Deutschlands Wirtschaft schafft pro Arbeitsstunde 56 Euro. Damit könnten sich die Deutschen vier mal so viel leisten wie zu Zeiten des Wirtschaftswunders der 1960er Jahre. Wenn da nicht dieser Lohndruck wäre. Gemessen am BIP liegt Deutschlands Durchschnittslohn rund 30 Prozent tiefer als in der Schweiz. Bei einem Mindestlohn von 9,19 Euro oder knapp darüber verdient etwa ein Fünftel der Beschäftigten nicht genug, um eine Familie zu unterhalten und für die Pensionierung Vorsorge zu tragen.
In Italien werden die Arbeitslosen schon fast zur Billigarbeit geprügelt. Die Jugendarbeitslosigkeit liegt bei 33 Prozent. Seit 1997 sind die Löhne der Jungen um rund 30 Prozent gesunken. Weil Italien weder einen Mindestlohn, noch eine Arbeitslosenversicherung für alle kennt, gibt es für den Lohn fast keine Untergrenze.
Jede Stelle annehmen
Wer das neu eingeführte Reddito di Cittadinanza (Bürgergeld) beanspruchen will, muss erst seine Wertsachen (wie etwa ein teures Auto) versilbern, gesamtes Vermögen bis auf 6000 Euro aufbrauchen und – nach einem Jahr – jede Stelle annehmen, auch am anderen Ende des Stiefels.
All das ist gewollt, ist Ergebnis einer bewussten Politik der «Flexibilisierung der Arbeitsmärkte». Diese beruht auf der dummen Annahme, dass Jobs von den Unternehmen geschaffen werden. Das Argument geht so: Tiefe Löhne – hohe Gewinne – mehr Investitionen – mehr Jobs. Die Realität ist ein wenig komplexer: Die Anzahl der Jobs hängt vom Konsum und damit von den Löhnen ab. Aber die Unternehmer entscheiden darüber, wo produziert wird.
In Deutschland zu polnischen Löhnen arbeiten
Die EU hat nun im Rahmen ihrer «vier Grundfreiheiten» die Palette aus denen Investoren auswählen können, stark erweitert. Statt für 4000 Euro pro Job in Deutschland, können sie auch für rund 1000 Euro in Polen oder 700 Euro in Rumänien produzieren. Oder sie können die Polen kommen lassen und zwar – bis vor zehn Monaten – zu polnischen Löhnen.
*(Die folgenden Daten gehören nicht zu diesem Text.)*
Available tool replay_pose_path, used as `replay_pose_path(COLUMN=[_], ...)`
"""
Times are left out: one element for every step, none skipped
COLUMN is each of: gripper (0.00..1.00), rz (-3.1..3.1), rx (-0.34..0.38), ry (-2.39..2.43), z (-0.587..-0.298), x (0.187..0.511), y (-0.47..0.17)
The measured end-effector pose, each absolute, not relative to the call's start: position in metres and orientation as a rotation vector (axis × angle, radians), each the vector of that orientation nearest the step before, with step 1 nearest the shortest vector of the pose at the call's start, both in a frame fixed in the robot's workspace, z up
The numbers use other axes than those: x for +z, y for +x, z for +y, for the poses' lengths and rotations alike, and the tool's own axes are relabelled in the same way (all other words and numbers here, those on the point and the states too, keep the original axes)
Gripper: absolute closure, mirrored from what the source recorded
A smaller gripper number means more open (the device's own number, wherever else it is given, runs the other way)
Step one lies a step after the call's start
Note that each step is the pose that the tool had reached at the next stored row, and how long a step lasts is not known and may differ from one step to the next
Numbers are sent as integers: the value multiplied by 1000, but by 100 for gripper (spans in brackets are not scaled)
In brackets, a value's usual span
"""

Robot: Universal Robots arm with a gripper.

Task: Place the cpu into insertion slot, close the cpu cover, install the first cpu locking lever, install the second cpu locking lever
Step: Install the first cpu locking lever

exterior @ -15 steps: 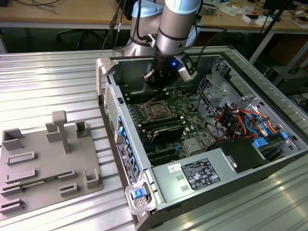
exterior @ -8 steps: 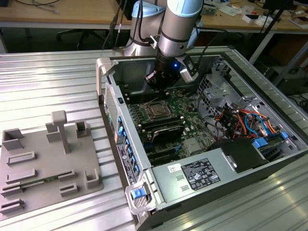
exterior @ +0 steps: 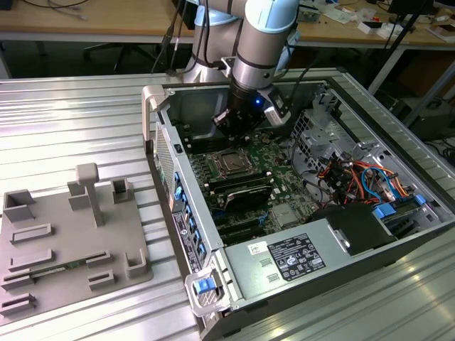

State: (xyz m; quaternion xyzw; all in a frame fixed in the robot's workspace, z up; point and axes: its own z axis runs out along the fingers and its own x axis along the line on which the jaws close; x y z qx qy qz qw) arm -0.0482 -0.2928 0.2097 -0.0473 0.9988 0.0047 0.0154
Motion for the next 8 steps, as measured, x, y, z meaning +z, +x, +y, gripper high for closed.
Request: replay_pose_path(gripper=[89,89,89,89,89,89,89,89], rz=[3107,3108,3107,3108,3108,3108,3107,3107], rx=[15,15,16,16,16,17,18,19], ry=[-147,-147,-147,-147,-147,-147,-147,-147], z=[-293,-293,-293,-293,-293,-293,-293,-293], x=[208,207,205,204,204,204,204,204], y=[-48,-48,-48,-47,-47,-47,-47,-47])
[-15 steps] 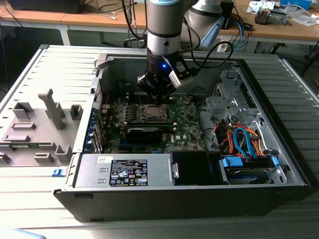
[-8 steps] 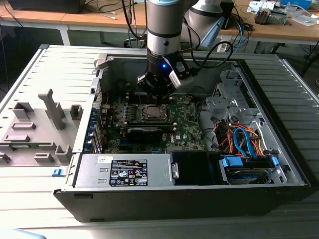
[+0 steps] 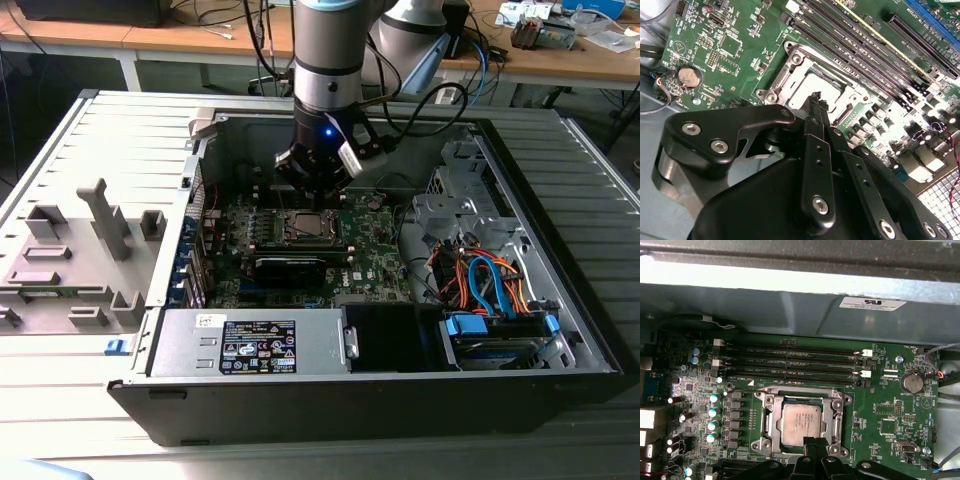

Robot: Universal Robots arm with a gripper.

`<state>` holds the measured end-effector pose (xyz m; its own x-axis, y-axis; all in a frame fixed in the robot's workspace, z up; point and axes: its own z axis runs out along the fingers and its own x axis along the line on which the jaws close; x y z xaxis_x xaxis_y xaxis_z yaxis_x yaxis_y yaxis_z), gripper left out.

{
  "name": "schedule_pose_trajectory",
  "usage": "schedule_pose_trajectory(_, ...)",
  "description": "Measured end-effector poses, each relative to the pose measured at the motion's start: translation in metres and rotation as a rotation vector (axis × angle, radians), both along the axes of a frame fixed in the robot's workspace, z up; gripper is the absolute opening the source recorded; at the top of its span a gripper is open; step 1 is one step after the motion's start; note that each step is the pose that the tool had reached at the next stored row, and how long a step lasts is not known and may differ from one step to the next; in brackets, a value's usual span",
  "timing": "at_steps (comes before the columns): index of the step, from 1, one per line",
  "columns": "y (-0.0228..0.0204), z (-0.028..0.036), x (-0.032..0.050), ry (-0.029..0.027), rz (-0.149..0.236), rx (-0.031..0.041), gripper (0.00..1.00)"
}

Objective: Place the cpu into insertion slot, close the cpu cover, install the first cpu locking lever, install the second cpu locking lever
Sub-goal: 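Install the first cpu locking lever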

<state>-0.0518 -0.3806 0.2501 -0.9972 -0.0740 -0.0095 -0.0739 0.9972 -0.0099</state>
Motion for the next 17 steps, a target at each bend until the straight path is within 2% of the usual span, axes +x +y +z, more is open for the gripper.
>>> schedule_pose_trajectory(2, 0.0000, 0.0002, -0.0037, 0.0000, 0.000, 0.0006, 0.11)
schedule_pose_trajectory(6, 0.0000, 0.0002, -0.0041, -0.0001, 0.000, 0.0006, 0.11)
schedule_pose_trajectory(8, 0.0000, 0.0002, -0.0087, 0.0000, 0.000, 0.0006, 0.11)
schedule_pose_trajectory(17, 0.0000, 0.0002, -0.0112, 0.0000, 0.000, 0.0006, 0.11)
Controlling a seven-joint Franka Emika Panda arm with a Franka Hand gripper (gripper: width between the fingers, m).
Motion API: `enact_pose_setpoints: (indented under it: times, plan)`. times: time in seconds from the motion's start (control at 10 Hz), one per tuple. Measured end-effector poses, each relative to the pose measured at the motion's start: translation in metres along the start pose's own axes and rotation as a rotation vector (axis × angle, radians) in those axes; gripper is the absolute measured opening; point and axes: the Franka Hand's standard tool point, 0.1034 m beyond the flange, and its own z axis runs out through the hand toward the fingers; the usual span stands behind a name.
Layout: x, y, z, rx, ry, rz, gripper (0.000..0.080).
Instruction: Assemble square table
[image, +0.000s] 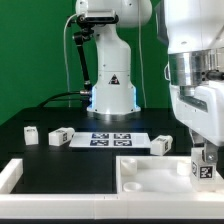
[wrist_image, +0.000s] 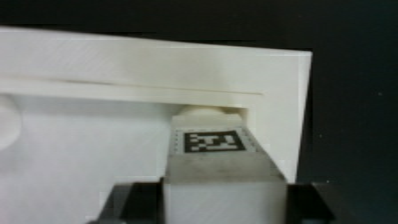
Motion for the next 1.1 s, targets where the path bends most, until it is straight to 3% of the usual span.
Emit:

Inzwischen gilt zwar das Arbeitsortsprinzip vom gleichen Lohn am gleichen Ort. Doch dieser Wandel kommt reichlich spät. Längst haben sich die Arbeitgeber der EU daran gewöhnt, dass sie Arbeit nicht nur billig einkaufen können, sondern dafür auch noch staatliche Zuschüsse erhalten.
Wie sehr der Arbeitsmarkt der EU versaut ist, zeigt etwa auch ein Bericht im SonntagsBlick vom vergangenen Wochenende. Danach hat eine Firma aus Frankreich unter anderem ungarische Metallarbeiter für weniger als 5 Franken pro Stunde in die Schweiz zur Arbeit geschickt. Reisespesen wurden nicht vergütet, für die Unterkunft zahlen die «Entsandten» oft noch überhöhte Preis, was die Lohnkosten weiter drückt.
Katastrophal dumme Wirtschaftspolitik
Die tiefen Löhne haben den Unternehmen – wie erwartet – hohe Gewinne eingebracht. Weil sie aber auch die Nachfrage gedämpft haben, konnten die Unternehmen die Gewinne nicht sinnvoll investieren. Deswegen haben allein die Unternehmen der Euro-Staaten in den letzten zehn Jahren rund 2500 Milliarden Euro Finanzguthaben aufgebaut, beziehungsweise dem Wirtschaftskreislauf entzogen. Über den Daumen gepeilt, kostet das 4 bis 5 Prozent aller Arbeitsplätze in den Ländern des Euro.
Fazit: Die EU-Zentrale hat unter der Führung von Deutschland eine katastrophal dumme Wirtschaftspolitik betrieben. Dagegen regt sich jetzt aber Widerstand der Betroffenen und der Intelligenten. Diese Koalition könnte die Schweiz mit ihrer harten Haltung betreffend Lohnschutz stärken. Darauf setzt die SP Schweiz mit dem Versuch, ihre europäischen Schwesterparteien ins Boot zu holen. Das Pokerspiel geht weiter. Falls sich die Schweiz durchsetzt, profitieren auch die EU-Bürger.